The expenses for the explorations at the Vuelta del Francés alone may amount to around €300,000. In this context, Ángel Víctor Torres remarks that the additional €100,000 for the Cabildo of Gran Canaria could serve to uncover remains both at the Sima de Jinámar and in the Arucas wells. Regardless, he underscores that the Ministry is committed to continuously contributing resources each year to facilitate the essential excavations.

‘Villa Cisneros, 1937: The Great Escape of the Canarian Antifascists’

From March 19, Father’s Day to April 4, 1937, the Canary Islands endured harrowing times. As per Sergio Millares, the raids initiated from Burgos, the capital of Franco’s Spain during the Civil War, were a consequence of the escape that transpired a week earlier, on March 14, 1937, from the Spanish military outpost in Dakhla, which had been renamed Villa Cisneros in Western Sahara.

Shrouded in silence and complicity, around one hundred Canarian antifascists took up arms and seized the fort where they had been detained. A few hours later, the arrival of provisions aboard the steamship Viera and Clavijo from the Canary Islands became their exit door to freedom. They proceeded south to Dakar, Senegal, before travelling to Marseille and then Barcelona, to join the anti-fascist efforts in the Spanish Civil War.

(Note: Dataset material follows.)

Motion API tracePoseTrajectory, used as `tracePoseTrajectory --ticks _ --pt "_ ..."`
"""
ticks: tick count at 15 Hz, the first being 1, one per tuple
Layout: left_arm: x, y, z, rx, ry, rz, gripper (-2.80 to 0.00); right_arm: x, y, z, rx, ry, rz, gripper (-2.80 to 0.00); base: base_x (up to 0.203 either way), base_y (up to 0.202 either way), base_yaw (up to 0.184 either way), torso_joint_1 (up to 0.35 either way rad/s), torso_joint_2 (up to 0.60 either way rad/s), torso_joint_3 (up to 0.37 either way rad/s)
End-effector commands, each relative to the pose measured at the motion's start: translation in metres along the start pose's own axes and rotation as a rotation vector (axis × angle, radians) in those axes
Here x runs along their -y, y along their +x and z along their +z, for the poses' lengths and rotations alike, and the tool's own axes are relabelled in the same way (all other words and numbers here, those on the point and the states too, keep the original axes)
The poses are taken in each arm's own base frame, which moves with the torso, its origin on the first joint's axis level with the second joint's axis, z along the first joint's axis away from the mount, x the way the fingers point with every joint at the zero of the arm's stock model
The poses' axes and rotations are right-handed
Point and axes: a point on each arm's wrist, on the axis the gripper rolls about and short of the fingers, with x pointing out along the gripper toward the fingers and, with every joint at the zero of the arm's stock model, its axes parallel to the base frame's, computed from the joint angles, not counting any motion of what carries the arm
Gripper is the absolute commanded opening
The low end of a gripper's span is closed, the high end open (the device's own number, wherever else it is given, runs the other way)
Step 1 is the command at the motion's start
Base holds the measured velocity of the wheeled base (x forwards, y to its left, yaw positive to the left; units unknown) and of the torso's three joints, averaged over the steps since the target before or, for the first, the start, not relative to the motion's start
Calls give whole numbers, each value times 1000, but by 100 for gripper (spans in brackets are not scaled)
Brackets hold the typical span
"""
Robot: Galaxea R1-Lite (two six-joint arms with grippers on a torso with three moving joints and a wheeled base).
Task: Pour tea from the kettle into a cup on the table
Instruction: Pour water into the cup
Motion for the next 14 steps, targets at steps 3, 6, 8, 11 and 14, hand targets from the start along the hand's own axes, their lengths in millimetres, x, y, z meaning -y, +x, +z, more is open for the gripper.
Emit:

Following the conclusion of the war, many of them entered exile in France or managed to cross the Atlantic in decaying vessels. The remaining individuals were apprehended, placed in concentration camps, and later transported back to the Canary Islands to face trial in War Councils, with some imprisoned and six executed by firing squad. The daring act of this group of men, propelled by deep political convictions, has been recorded in history as the most significant wartime action associated with the Archipelago. This is recounted succinctly by Jose Manuel Hernandez, a graduate in Geography and History and researcher, in the book Villa Cisneros, 1937: The Great Escape of the Canarian Antifascists.

This Canarian uprising at Villa Cisneros against the Franco regime prompted retributions from Burgos, leading to increased raids in the Canary Islands shortly thereafter, particularly in Arucas, Agaete, and Gáldar. Over a hundred individuals went missing, with the possibility that they may be located in the wells of Arucas or the Sima de Jinámar. A multitude of mysteries still remain to be unravelled.

Notes

Activities in the Islands

The Government of Spain has scheduled a series of activities to mark the 50th anniversary of Franco’s passing. Initially, two events are planned in the Canary Islands for 2025. One of these is the designation of a Place of Democratic Memory at the Agricultural Penitentiary Colony of Tefía (Fuerteventura) in June. This process is already underway. It was the first specialised penitentiary centre for homosexual individuals in Spain.

Another event to commemorate freedom in Spain will be a colloquium titled ‘Spain: From Isolation to Incorporation into Europe’, taking place on March 18 and 19 at both public universities in the Canary Islands, La Laguna (ULL) and Las Palmas de Gran Canaria (ULPGC).